What happened in the United States over the next fifty years was only the forefront of the wave of
disaster that swept over the other industrialized nations, and soon after, the third world countries as well.
The United States did fare better than other nations initially in controlling the larger animals, simply
because of the plethora of armed citizens. For the first time in history, the murder rate in that country
actually declined as people began shooting cats and dogs and rats rather than each other -- that is, until
the food supplies began to fail.
The genetic engineers had done their work too well. The same resistance to disease and the capacity
for longer life which was now a genetic heritage of most humans was also an inbred constituent of the
feral animals, and it served them well.

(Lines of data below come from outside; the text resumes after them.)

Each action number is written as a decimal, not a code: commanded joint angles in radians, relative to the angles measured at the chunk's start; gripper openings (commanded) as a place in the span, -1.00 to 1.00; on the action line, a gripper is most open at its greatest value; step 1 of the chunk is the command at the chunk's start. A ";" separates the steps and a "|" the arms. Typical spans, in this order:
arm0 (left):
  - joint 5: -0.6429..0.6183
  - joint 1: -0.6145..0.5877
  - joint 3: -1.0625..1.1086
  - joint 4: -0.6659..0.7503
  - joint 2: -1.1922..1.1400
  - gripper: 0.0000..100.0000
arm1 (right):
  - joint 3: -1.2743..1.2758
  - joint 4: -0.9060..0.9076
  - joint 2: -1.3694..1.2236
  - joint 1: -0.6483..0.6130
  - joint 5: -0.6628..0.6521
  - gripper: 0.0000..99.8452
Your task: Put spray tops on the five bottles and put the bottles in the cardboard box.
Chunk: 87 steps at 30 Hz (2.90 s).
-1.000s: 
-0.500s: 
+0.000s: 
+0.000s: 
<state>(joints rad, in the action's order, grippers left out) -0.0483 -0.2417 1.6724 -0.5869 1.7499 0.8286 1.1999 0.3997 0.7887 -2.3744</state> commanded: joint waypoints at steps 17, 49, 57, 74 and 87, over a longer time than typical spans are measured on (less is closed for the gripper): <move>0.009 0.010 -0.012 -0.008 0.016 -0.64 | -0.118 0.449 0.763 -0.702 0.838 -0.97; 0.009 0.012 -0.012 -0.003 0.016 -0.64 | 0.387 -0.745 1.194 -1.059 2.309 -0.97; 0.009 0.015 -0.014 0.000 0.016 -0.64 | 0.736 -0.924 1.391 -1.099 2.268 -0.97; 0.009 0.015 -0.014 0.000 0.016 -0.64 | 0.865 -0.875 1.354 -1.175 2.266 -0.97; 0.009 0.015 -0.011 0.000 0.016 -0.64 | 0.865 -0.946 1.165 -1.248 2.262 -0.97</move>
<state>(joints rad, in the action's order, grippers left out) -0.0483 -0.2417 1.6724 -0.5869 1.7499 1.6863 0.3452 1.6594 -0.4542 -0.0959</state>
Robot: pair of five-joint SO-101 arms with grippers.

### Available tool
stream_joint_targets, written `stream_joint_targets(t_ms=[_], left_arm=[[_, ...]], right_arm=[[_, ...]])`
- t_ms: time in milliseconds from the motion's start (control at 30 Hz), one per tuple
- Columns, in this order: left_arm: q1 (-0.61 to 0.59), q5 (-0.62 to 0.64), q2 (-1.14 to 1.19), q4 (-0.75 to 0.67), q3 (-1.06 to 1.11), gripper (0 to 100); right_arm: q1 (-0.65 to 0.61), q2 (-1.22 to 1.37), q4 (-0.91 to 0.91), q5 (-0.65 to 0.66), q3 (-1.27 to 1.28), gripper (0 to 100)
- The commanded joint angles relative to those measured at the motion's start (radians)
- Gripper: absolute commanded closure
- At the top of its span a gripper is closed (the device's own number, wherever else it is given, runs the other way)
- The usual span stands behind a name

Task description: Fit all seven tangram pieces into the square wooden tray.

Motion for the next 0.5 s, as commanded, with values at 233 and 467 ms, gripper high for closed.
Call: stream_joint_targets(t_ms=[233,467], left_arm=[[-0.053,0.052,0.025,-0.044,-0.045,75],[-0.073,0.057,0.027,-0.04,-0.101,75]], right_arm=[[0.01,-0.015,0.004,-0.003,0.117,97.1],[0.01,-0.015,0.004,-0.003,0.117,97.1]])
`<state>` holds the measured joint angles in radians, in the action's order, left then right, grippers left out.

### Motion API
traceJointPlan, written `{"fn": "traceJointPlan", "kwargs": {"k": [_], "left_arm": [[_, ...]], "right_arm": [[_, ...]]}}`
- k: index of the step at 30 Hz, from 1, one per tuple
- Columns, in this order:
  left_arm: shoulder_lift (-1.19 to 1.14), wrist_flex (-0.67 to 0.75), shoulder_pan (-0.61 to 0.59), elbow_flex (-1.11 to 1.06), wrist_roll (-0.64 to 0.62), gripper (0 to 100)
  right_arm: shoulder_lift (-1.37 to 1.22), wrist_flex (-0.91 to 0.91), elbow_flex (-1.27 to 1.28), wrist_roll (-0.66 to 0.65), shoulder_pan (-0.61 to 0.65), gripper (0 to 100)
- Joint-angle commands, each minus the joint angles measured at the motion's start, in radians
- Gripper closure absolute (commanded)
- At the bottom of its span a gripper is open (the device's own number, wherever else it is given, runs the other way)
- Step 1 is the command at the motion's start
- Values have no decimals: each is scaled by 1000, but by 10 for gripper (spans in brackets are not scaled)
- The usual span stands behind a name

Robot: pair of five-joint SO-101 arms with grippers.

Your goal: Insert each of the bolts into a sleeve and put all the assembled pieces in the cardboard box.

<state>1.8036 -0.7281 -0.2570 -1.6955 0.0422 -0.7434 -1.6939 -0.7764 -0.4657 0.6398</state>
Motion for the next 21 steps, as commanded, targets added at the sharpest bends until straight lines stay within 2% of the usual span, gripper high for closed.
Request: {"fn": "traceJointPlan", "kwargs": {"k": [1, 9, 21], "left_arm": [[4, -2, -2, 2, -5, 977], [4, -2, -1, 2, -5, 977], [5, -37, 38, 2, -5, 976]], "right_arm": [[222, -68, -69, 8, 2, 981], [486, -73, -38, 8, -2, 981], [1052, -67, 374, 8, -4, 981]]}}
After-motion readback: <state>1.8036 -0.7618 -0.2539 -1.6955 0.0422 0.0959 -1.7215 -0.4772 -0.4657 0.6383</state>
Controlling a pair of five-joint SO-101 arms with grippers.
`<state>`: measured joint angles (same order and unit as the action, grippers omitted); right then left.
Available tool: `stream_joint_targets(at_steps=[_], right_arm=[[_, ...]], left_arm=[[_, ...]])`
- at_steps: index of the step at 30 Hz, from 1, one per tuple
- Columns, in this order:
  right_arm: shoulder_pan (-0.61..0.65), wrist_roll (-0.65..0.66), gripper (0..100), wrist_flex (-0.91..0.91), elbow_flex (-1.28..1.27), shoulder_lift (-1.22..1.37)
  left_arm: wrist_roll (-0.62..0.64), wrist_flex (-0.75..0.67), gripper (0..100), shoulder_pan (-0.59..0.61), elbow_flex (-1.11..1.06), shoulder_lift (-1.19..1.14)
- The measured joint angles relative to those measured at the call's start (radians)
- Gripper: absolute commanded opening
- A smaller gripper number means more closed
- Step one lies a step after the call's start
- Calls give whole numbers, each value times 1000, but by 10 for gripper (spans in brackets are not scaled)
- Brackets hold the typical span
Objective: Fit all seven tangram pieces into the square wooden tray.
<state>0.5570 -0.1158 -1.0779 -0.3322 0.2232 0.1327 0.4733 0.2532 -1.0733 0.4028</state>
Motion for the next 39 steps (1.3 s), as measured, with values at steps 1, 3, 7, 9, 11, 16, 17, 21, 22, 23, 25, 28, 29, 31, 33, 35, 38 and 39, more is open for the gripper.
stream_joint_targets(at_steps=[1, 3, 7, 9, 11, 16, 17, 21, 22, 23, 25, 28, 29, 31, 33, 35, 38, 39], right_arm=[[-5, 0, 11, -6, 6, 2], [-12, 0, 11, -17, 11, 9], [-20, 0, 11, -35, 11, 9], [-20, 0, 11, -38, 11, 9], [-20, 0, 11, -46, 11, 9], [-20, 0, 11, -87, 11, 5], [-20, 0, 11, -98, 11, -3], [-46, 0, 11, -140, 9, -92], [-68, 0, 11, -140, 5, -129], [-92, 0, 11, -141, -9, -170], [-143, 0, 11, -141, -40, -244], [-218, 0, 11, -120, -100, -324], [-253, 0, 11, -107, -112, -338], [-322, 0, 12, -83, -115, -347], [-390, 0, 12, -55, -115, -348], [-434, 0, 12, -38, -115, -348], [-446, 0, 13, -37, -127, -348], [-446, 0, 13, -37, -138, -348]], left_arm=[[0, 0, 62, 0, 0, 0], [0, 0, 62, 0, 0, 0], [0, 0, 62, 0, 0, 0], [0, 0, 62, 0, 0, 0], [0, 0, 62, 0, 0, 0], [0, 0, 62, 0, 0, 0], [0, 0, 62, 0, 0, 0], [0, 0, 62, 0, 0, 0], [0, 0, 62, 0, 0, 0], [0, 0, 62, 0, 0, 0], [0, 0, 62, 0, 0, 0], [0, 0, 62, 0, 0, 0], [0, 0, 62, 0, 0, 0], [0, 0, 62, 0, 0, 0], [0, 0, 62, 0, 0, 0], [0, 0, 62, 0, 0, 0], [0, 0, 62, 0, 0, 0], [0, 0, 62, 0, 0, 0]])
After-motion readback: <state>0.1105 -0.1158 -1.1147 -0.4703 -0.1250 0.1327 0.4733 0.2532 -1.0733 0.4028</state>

Not only that, they now carried the capacity for rational thought
that enabled them to avoid all attempts at extermination.
Intelligent mice and rats and rabbits turned up their noses at baited grain and ate the food crops.
They tunneled underground and waited out the poison sprays until rain swept them away, then emerged
to eat again. Newly concocted diseases didn't phase them, any more than they would have humans; the
same resistance factors that humans now carried in their genes were also bred into the new animals.
Induced plagues simply killed off the old species and left the new to breed explosively into empty
ecological niches. Had it not been for the enhanced carnivores, those pests might have driven humanity
completely off the planet. As it was, depletion of farm crops and attacks by starving packs of feral
carnivores on any isolated dwelling gradually drove mankind into the present day Enclaves where they
thought an uneasy balance had finally been achieved. They were wrong, but for the present, humans
controlled their Enclaves and gradually adapted to them, even retaining a residue of loyal, intelligent pets
content to live with their masters. Outside the Enclaves, the enhanced animals warred on each other and
on unaltered species without let or hindrance.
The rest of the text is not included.